Have you ever been frustrated when you are trying so hard to communicate with someone and they just don’t get it? Not only do they not get it, you find yourself in a situation where there is uncomfortable conflict surrounding all aspects of your relationship. You may have tried several ways to come to some kind of working or personal relationship but nothing seems to work and the other person is not interested in working with you to resolve the problem.

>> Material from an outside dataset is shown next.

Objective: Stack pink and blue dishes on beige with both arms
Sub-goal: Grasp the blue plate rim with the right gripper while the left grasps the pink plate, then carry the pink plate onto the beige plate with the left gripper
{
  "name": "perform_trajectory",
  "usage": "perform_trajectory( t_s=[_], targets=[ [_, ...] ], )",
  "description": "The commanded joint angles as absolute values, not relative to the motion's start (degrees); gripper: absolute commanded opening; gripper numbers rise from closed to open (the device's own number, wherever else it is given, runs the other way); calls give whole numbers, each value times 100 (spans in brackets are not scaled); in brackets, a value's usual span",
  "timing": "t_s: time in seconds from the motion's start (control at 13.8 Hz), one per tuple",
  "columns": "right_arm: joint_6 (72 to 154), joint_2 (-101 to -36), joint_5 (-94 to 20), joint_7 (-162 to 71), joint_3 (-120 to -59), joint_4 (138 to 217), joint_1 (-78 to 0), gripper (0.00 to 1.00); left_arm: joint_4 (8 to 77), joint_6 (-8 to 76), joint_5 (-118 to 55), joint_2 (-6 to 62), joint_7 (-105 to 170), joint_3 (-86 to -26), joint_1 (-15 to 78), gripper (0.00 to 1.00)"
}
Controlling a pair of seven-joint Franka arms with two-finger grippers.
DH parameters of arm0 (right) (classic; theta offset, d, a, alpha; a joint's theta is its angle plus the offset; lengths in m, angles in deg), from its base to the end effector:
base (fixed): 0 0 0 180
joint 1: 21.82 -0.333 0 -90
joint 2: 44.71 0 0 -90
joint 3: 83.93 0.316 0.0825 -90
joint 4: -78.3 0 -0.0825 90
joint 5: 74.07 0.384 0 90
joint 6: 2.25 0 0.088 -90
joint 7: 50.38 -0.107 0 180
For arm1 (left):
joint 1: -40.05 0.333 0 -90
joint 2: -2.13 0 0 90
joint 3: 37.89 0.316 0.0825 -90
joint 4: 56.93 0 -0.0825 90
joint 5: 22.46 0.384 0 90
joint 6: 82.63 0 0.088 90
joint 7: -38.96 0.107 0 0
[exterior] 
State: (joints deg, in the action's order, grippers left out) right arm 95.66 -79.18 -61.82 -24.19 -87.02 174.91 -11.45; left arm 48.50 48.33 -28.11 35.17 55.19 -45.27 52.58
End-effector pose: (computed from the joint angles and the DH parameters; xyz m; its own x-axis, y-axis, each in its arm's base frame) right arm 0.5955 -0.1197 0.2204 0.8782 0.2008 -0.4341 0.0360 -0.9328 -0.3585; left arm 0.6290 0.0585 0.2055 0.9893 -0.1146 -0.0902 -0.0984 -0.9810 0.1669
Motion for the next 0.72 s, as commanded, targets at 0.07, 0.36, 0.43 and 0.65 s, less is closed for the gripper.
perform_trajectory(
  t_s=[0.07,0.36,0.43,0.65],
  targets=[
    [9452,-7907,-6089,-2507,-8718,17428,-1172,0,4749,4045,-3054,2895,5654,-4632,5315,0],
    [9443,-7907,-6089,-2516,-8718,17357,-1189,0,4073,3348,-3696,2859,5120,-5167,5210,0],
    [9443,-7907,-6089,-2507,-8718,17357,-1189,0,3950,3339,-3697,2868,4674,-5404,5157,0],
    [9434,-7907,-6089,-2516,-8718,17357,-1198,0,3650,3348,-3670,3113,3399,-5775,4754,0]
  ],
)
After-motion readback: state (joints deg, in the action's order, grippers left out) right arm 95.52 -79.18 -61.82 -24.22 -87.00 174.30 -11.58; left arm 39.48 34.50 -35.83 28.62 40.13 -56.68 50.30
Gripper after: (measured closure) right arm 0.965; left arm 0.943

Some tips that might help are:
- Take a deep breath and step back from the situation for a few minutes
- Use “I” works that describe how you feel and interpret the problem. Avoid using “you” words that can imply criticism or blame
- Reevaluate your expectations and consider what the other person’s expectations might be, if you don’t know, ask
- Listen to what they are saying
- Avoid backing someone into a corner
- Think outside the box
- Apologize if that is appropriate
You may find that mediation might help with the situation. If the other person isn’t willing to mediate, consider Conflict Coaching. Conflict resolution coaching is a confidential, one-on-one session to deal with a specific situation of conflict involving a neutral “coach” and a person experiencing conflict. Conflict coaches can help people prepare mentally and emotionally to approach the other person involved in the conflict and develop a plan for how to address the situation constructively.

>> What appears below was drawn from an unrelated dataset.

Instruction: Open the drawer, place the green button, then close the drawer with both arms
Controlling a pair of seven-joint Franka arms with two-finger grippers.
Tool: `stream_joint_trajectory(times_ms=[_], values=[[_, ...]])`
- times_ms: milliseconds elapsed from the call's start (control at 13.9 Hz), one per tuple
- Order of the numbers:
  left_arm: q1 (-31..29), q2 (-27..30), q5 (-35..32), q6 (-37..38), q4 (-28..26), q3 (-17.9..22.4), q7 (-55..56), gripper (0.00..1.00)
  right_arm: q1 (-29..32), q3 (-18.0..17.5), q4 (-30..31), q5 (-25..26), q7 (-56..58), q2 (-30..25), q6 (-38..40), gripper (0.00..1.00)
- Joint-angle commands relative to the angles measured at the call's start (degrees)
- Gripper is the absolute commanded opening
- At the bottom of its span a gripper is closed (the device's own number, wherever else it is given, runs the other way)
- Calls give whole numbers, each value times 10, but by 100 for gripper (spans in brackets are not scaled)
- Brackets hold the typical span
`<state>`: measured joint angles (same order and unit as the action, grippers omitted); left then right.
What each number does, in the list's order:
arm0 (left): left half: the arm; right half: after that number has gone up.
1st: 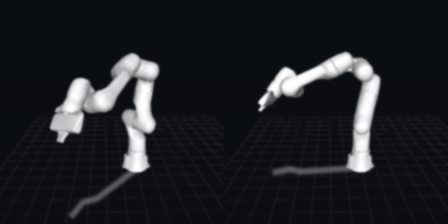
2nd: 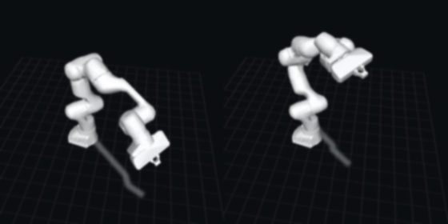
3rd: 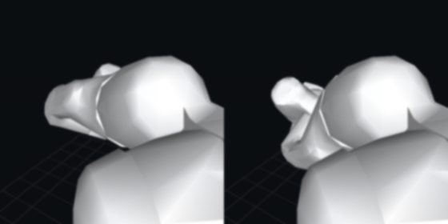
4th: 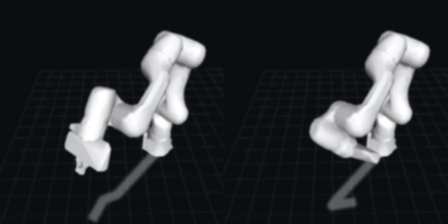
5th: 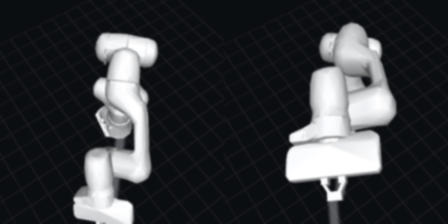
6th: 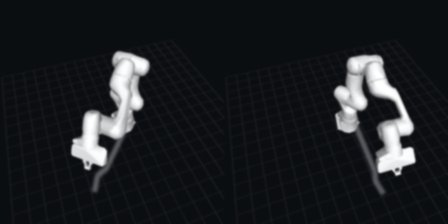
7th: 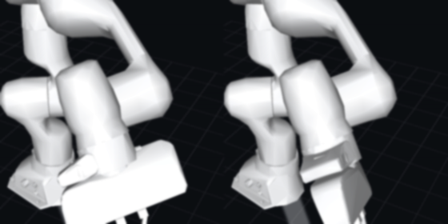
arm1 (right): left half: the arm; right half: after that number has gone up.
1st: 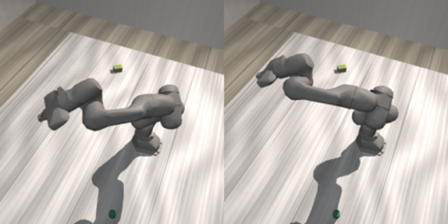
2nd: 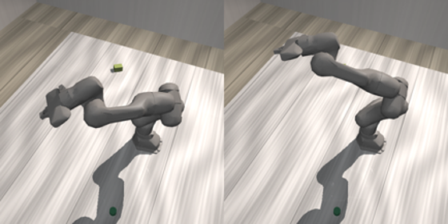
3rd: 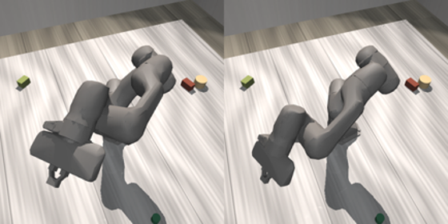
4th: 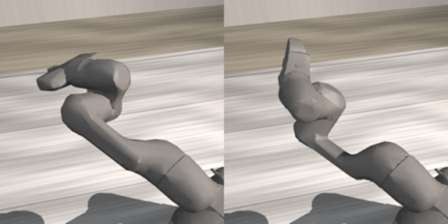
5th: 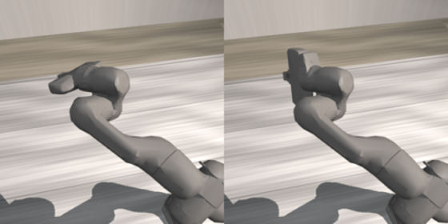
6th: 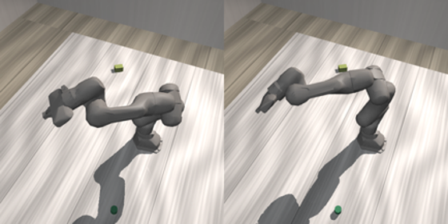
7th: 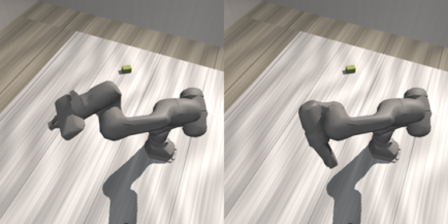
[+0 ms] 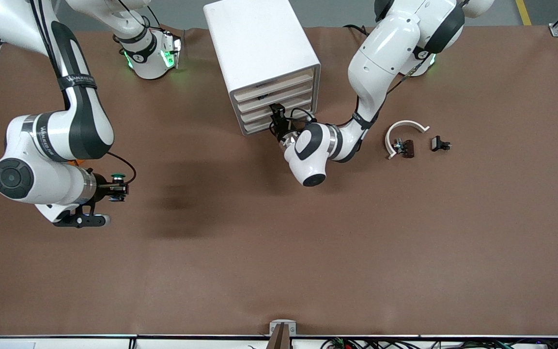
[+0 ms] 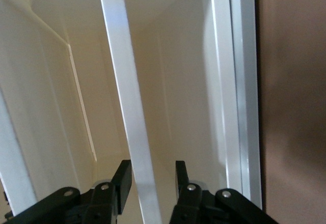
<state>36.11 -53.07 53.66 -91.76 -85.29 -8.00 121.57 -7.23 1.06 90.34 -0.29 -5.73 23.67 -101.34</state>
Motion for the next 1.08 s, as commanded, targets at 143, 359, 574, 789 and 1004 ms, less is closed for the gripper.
stream_joint_trajectory(times_ms=[143,359,574,789,1004], values=[[1,-9,7,11,13,4,36,9,-28,-1,-82,1,-2,2,69,5],[-3,-10,6,9,25,9,39,2,-59,-2,-109,-1,-73,0,92,3],[-6,-10,5,6,41,38,32,2,-110,-2,-110,-5,-191,-13,98,3],[-30,-12,5,-4,56,52,28,6,-177,-2,-110,-8,-366,-14,101,3],[-46,-12,5,-38,60,53,21,7,-249,-1,-110,-7,-527,-11,93,3]])
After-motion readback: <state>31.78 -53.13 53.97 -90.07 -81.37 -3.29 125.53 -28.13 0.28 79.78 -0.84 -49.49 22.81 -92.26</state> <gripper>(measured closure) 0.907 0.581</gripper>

The “coach” is a third-party who is not involved in the conflict. Conflict Coaching can be used when the other party declines the invitation to mediate or when a person experiencing interpersonal conflict seeks guidance from a conflict coach when they are unsure how to approach the other party.
Conflict Coaching is one of the many conflict resolution tools used to help individuals, businesses and organizations manage conflict. Coaching involves consultation and guidance on a specific dispute or conflict to get clear on the needs and to open up new options for strategies to meet those needs.
Coaching is also appropriate for conflicts where mediation is not possible or necessary.